Rock Island, IL

In Letters from Lake Como Romano Guardini asks us to consider a sailing vessel, which, “though it is of considerable weight, the masses of wood and linen, along with the force of the wind, combine so perfectly that it has become light.”

“We have here an ancient legacy of form,” he says. “Do you not see what a remarkable fact of culture is present when human beings become masters of wind and wave by fashioning wood and fitting it together and spanning linen sails?”

But “mastery” as Guardini uses it is not mastery as we usually think of it. He is not interested in the modern project of easing man’s estate and achieving what according to Bacon was truly lost in Eden: complete dominion over nature.
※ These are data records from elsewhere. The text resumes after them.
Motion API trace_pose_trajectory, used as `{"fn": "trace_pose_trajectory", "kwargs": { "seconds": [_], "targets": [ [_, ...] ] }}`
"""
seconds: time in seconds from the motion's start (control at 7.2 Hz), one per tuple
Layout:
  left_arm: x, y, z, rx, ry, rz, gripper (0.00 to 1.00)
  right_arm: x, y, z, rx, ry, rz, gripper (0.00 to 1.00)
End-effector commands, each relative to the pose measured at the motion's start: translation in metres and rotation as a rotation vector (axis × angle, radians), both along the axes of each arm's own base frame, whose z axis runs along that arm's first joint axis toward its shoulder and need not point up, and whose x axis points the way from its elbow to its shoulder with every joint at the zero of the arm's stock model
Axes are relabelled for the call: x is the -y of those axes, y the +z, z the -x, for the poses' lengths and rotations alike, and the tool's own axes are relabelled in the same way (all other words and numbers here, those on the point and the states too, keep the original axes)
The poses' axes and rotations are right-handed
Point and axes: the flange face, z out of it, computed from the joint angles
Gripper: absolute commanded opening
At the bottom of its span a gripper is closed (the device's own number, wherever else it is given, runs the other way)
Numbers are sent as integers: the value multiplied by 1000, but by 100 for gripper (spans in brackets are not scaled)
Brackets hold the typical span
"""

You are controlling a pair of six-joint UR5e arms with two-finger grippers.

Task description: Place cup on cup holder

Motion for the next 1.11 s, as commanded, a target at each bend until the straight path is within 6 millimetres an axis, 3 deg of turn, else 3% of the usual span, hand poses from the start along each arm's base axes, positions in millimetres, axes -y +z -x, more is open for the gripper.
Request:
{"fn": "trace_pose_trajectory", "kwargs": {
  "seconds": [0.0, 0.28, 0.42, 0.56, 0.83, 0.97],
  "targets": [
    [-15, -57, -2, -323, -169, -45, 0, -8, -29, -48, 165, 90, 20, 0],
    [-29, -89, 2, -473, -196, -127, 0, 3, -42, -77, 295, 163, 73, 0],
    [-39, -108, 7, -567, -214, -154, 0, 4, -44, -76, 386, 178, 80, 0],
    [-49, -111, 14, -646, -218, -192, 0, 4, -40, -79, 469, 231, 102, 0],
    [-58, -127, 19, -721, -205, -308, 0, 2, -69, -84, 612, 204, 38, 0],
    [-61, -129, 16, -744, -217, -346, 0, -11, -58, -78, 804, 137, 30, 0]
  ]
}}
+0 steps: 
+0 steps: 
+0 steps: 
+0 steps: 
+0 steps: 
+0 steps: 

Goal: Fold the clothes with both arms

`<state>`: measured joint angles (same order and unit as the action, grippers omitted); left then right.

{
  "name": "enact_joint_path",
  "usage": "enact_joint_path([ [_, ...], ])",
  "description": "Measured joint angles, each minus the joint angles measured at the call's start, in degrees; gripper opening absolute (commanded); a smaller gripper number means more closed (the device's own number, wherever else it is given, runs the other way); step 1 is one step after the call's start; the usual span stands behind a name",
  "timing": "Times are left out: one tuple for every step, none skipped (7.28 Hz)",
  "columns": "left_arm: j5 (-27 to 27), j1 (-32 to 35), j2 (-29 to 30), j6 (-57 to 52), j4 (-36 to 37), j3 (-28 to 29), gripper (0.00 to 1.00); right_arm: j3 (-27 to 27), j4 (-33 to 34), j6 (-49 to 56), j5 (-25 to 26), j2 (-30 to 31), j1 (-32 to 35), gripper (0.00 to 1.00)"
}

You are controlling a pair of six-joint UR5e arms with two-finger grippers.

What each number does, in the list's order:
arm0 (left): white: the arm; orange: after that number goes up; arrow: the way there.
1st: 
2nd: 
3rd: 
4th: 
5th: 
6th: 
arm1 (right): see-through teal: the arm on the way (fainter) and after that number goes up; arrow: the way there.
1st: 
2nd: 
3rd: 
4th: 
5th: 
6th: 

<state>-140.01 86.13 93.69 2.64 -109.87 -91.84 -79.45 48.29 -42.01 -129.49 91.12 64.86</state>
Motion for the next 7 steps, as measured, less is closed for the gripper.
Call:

Guardini neither flaunts modern credentials nor posits a state of nature such as Locke or Hobbes or Rousseau might recognize: “In nature ‘untouched,’ in the order in which animals live, we have no place.”

Our dwelling place, he says, is the state not of nature but of culture. “The human world is putting natural things and relations in a different sphere, that of what is thought, willed, posited, and created, and always in some way remote from nature—the sphere of the cultural.”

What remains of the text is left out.